Diese Verbundenheit die ich damals spürte, hat mich seitdem begleitet. Sei es bei meiner Reise durch Nepal, bei dem ich nicht nur das Land bereiste, sondern ein Teil davon werden wollte. Dazu trekkte ich nicht nur über den Himalaya, sondern verschenkte meinen Schlafsack, meine Sonnencreme, meine Ausrüstung, um wie ein einheimischer Sherpa über den Himalaya zu wandern. Ich schlief im Sari und aß was Einheimische Essen. Ich wollte so sein wie die Menschen dort und fühlen, was sie fühlen. Auf einer Stufe mit ihnen.
Oder in Indien, wo ich nicht den klimatisierten Sightseeing-Bus nahm, sondern den einheimischen Bummelbus, bei dem schon das Kaufen der Karte ein Abenteuer war, da keiner Englisch schrieb oder sprach. Mit Hühnern und Gepäck anderer auf dem Schoß, auf staubigen holprigen Straßen, fühlte ich mich als Teil der Menschen dort und das dankbare Lächeln einer Mutter, deren Kind auf meinem Schoß schlief, machte mir deutlich, wie gleich doch alle Menschen sind. Wir verstanden uns ohne Worte.
Menschen, egal welcher Herkunft und auf welchem Teil dieser Welt, haben die gleichen Bedürfnisse. Wir sind uns ähnlicher als wir denken.
Jede Mutter freut sich, wenn ihr Kind lacht und es ihm gut geht. Jeder Vater würde alles tun, um seine Familie zu beschützen. Jeder weiß wie gut Freunde sind, mit denen man leben, lachen, sich weiterentwickeln kann. Das sind die Dinge, die uns alle einen.
Egal welcher Kultur, welcher Werte, welches Glaubens, welches Lands wir angehören. Der Weg zu einem Menschen, der erste Kontakt, ist dabei so einfach, denn er geschieht ohne Sprache. Es ist ein Gefühl, ein Blick, ein sich auf den anderen Einlassen, ein sich Verstehen, ein Lachen aus der Situation heraus. Dieses Verbundenheit der Welt ist magisch.
Ich glaube, dass wir uns dessen ständig bewusst sein sollten. Jeder Mensch hat das Bedürfnis nach „Gesehen werden“, nach Geborgenheit, nach Freude, nach Liebe. Das ist der Schlüssel der uns alle verbindet, der Schlüssel zum Frieden.
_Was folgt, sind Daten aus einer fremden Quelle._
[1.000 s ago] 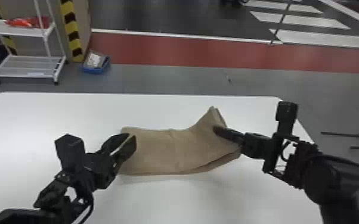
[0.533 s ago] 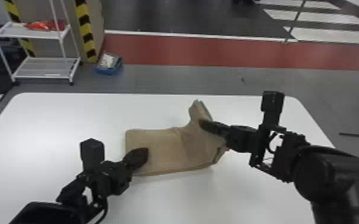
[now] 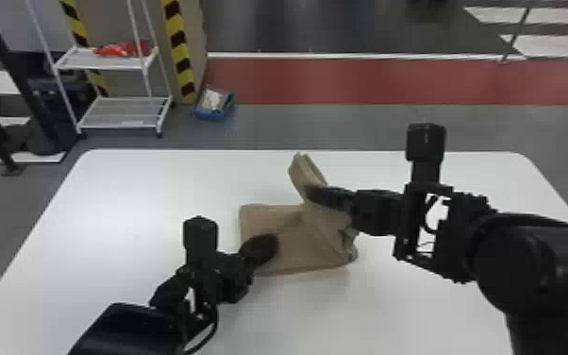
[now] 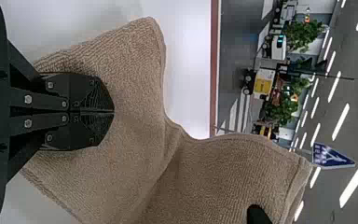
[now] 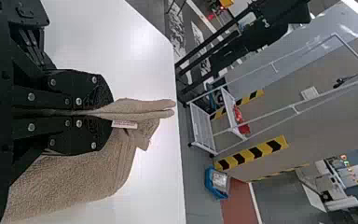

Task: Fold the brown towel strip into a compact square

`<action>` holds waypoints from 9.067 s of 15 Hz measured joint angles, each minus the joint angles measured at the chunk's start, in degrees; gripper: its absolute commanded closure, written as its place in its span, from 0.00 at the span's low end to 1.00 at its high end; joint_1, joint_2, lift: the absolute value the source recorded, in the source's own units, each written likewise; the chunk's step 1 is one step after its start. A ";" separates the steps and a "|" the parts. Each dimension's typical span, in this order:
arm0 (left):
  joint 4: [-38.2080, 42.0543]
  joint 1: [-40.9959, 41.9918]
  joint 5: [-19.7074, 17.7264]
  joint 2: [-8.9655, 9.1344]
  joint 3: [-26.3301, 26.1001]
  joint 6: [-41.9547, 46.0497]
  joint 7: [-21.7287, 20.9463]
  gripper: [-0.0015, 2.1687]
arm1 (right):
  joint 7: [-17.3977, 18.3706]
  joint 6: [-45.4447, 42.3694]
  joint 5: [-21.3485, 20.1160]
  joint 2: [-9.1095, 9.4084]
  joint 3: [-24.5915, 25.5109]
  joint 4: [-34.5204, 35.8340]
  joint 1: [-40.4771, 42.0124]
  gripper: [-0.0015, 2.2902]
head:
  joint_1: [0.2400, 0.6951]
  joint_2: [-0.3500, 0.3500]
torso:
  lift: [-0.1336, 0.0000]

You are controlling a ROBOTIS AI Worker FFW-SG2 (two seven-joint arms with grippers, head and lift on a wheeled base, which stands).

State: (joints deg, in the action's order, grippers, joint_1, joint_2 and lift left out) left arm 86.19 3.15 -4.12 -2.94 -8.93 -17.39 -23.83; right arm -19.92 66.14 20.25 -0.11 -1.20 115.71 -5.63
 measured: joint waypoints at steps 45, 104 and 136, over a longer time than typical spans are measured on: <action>0.26 0.99 -1.32 0.39 -0.52 2.26 3.18 0.98 | -12.77 -7.09 -1.33 -7.51 8.42 0.21 17.06 0.89 | 1.00 0.36 | 0.14; 10.85 9.12 -10.10 -5.67 0.09 1.00 -2.42 0.98 | -24.86 -17.05 -1.05 -8.68 18.87 -0.66 10.82 0.85 | 1.00 0.27 | 0.14; 14.25 7.14 -13.72 -5.58 12.62 3.52 8.28 0.27 | -55.62 -76.07 -69.04 -12.19 -7.80 -19.94 -2.08 0.21 | 1.00 0.70 | 0.14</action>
State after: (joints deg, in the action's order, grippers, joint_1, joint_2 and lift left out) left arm 100.44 10.29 -17.85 -8.52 3.69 -13.87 -15.56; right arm -75.53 -9.93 -48.79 -12.30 -9.00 95.76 -7.70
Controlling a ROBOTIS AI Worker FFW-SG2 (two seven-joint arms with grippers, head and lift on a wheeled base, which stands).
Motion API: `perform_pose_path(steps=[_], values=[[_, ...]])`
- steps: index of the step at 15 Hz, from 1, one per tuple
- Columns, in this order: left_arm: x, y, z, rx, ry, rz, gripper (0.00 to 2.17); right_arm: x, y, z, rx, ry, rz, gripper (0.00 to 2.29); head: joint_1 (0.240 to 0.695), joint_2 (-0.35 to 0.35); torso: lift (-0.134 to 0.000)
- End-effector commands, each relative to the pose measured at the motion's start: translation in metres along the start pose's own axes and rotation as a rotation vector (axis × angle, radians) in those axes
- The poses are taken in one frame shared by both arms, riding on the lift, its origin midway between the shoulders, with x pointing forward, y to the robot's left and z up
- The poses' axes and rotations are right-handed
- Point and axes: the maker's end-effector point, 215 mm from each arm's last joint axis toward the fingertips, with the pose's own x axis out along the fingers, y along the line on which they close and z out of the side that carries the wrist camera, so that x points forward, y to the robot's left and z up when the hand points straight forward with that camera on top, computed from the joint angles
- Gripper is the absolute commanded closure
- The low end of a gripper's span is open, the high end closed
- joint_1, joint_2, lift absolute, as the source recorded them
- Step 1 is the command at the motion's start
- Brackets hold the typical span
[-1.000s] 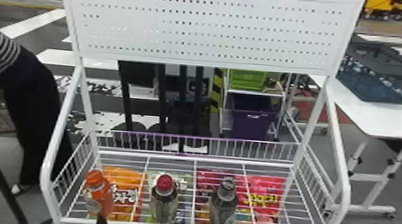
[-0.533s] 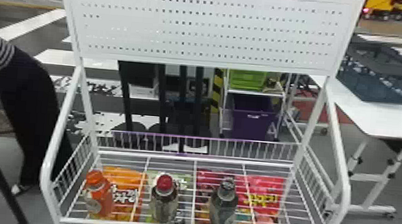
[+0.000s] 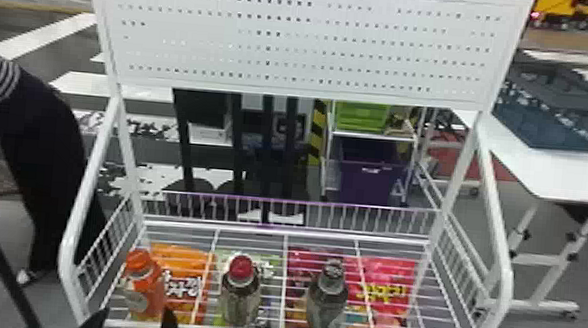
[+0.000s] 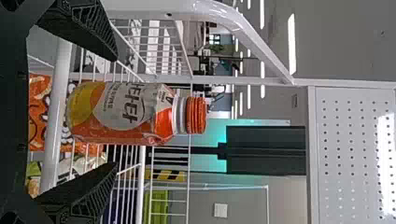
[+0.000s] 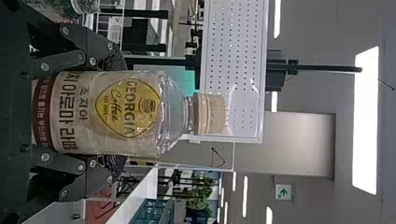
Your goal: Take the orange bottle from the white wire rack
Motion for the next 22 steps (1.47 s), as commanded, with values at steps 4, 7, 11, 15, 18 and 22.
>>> perform_pose_path(steps=[4, 7, 11, 15, 18, 22], values=[[0.031, -0.003, 0.001, 0.013, 0.008, -0.017, 0.09, 0.000, -0.003, 0.001, -0.008, 0.003, -0.004, 1.07, 0.499, 0.000, 0.000], [0.047, -0.006, 0.008, 0.021, 0.004, -0.021, 0.09, 0.001, -0.005, 0.003, -0.012, 0.002, -0.006, 1.07, 0.499, 0.000, 0.000], [0.050, -0.006, 0.009, 0.027, 0.001, -0.022, 1.43, 0.002, -0.006, 0.002, -0.014, 0.003, -0.007, 1.07, 0.499, 0.000, 0.000], [0.047, -0.006, 0.002, 0.034, 0.033, -0.015, 2.15, 0.007, -0.006, -0.002, -0.008, 0.018, -0.008, 1.07, 0.499, 0.000, 0.000], [0.037, -0.013, 0.007, 0.058, 0.103, -0.015, 2.15, 0.011, -0.006, -0.010, -0.004, 0.044, -0.008, 1.07, 0.499, 0.000, 0.000], [0.017, -0.007, 0.064, 0.087, 0.145, 0.014, 2.15, 0.016, -0.005, -0.017, -0.001, 0.069, -0.007, 1.07, 0.499, 0.000, 0.000]])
Vor dem Hintergrund dieser Verbundenheit habe ich, neben meiner Arbeit als Fotografin und visuelle Geschichtenerzählerin, die Serie „SEE SOULS“ gestartet.
Hier stelle ich immer mal wieder meine Fähigkeit als Fotografin nachhaltigen Projekten zur Verfügung. Projekten, die die Welt verbinden und Menschen zueinander bringen.
Denn was ich am Liebsten fotografiere, sind Geschichten von Menschen. Und diese Geschichten übersetze ich in Bilder.